GIVEN INFORMATION:
• • • • •

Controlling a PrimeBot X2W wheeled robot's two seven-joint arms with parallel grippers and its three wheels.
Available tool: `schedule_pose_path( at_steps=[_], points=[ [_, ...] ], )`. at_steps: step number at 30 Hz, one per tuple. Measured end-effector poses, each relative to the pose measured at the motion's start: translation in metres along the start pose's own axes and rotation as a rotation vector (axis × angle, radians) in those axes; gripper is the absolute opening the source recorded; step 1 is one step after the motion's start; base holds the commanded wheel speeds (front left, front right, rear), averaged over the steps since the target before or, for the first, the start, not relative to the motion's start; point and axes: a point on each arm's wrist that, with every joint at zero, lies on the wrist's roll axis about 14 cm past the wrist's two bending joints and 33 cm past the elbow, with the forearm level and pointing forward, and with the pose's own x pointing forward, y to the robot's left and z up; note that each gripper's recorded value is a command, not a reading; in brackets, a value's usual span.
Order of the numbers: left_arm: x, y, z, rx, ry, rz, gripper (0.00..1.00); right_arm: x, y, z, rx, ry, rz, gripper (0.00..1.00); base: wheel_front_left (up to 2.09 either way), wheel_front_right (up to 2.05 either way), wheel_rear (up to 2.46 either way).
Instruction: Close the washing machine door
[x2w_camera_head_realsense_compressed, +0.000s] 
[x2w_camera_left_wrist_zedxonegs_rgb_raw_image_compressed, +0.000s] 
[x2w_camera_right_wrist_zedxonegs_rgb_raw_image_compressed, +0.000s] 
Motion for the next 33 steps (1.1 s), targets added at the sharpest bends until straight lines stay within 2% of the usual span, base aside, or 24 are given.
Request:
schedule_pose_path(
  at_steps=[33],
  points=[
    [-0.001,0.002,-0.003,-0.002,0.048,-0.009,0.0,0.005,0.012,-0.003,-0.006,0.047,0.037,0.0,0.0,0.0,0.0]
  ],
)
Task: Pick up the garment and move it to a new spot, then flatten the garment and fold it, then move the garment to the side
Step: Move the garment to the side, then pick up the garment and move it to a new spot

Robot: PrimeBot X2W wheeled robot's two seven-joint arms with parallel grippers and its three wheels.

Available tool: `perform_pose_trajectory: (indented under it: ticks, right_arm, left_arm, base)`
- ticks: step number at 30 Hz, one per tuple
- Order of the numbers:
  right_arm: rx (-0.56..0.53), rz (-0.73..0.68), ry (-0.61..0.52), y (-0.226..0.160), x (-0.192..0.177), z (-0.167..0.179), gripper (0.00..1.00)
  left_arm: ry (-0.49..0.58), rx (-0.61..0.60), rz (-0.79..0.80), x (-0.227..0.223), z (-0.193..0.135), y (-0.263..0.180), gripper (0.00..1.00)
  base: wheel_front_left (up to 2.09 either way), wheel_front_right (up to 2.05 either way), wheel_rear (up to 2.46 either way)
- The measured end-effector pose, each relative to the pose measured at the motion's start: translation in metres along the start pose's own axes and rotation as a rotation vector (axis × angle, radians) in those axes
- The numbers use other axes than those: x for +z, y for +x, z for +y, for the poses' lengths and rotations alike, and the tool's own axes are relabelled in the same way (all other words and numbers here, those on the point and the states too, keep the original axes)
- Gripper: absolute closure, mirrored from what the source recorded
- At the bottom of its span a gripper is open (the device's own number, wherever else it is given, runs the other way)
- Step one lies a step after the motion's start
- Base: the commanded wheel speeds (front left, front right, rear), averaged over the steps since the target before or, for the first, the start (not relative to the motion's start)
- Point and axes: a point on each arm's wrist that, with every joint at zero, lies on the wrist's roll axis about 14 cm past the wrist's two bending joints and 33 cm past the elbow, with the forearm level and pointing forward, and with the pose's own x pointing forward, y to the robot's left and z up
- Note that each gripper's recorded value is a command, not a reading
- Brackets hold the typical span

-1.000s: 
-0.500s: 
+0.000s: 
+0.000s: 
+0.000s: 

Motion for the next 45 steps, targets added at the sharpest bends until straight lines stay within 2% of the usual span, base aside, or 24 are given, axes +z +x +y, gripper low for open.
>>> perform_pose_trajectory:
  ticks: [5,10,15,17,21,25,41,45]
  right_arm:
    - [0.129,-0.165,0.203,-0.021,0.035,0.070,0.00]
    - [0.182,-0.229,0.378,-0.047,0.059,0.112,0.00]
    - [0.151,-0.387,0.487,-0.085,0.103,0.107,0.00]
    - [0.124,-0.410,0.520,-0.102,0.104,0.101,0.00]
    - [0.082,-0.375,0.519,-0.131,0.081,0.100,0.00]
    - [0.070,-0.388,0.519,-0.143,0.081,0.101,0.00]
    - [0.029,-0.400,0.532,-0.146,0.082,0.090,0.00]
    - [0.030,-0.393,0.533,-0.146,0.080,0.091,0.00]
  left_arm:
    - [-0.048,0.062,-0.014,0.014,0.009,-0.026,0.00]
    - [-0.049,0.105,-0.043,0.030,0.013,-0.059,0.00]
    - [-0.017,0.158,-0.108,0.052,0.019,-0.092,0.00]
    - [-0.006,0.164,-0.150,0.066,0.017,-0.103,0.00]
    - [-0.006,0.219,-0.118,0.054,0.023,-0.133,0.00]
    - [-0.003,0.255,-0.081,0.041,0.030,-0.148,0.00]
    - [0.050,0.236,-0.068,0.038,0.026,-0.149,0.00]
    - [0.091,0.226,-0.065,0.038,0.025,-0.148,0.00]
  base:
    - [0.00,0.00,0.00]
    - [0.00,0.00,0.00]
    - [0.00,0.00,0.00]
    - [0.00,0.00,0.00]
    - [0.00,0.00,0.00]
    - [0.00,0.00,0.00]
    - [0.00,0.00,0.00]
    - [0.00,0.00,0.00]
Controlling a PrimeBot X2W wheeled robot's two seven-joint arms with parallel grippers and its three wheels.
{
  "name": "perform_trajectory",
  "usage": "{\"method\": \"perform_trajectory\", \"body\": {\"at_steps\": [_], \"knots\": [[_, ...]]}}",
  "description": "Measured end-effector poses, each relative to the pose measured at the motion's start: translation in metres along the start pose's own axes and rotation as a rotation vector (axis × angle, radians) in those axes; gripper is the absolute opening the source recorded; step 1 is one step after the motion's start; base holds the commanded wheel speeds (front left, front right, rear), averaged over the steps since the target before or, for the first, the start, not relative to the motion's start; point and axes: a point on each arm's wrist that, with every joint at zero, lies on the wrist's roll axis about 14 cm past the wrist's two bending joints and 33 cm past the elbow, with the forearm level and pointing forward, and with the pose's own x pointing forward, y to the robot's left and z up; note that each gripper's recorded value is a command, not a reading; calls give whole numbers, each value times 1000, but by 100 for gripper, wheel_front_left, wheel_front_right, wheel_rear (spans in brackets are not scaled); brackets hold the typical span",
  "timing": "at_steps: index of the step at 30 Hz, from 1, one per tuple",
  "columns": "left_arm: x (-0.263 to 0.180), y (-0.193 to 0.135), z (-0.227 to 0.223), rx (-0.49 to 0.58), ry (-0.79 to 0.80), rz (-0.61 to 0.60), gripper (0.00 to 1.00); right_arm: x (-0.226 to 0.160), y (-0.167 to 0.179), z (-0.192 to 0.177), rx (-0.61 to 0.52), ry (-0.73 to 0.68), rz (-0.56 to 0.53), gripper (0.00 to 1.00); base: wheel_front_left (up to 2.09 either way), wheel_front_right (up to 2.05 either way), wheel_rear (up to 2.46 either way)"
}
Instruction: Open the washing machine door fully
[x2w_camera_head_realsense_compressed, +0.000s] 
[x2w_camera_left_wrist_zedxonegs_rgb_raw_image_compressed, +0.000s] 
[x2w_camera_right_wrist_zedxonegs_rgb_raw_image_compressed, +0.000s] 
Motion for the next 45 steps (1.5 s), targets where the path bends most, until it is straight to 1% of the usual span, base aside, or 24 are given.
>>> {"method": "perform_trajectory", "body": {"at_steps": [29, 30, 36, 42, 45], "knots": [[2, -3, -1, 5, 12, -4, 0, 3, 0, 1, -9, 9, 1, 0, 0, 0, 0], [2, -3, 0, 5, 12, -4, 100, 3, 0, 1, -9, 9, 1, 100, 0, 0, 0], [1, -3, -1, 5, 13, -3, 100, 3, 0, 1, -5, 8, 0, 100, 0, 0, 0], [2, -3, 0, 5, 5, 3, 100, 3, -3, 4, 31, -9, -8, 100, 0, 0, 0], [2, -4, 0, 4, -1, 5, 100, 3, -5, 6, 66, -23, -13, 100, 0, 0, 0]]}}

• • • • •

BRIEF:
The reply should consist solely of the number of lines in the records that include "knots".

PROBLEM SOLUTION:
2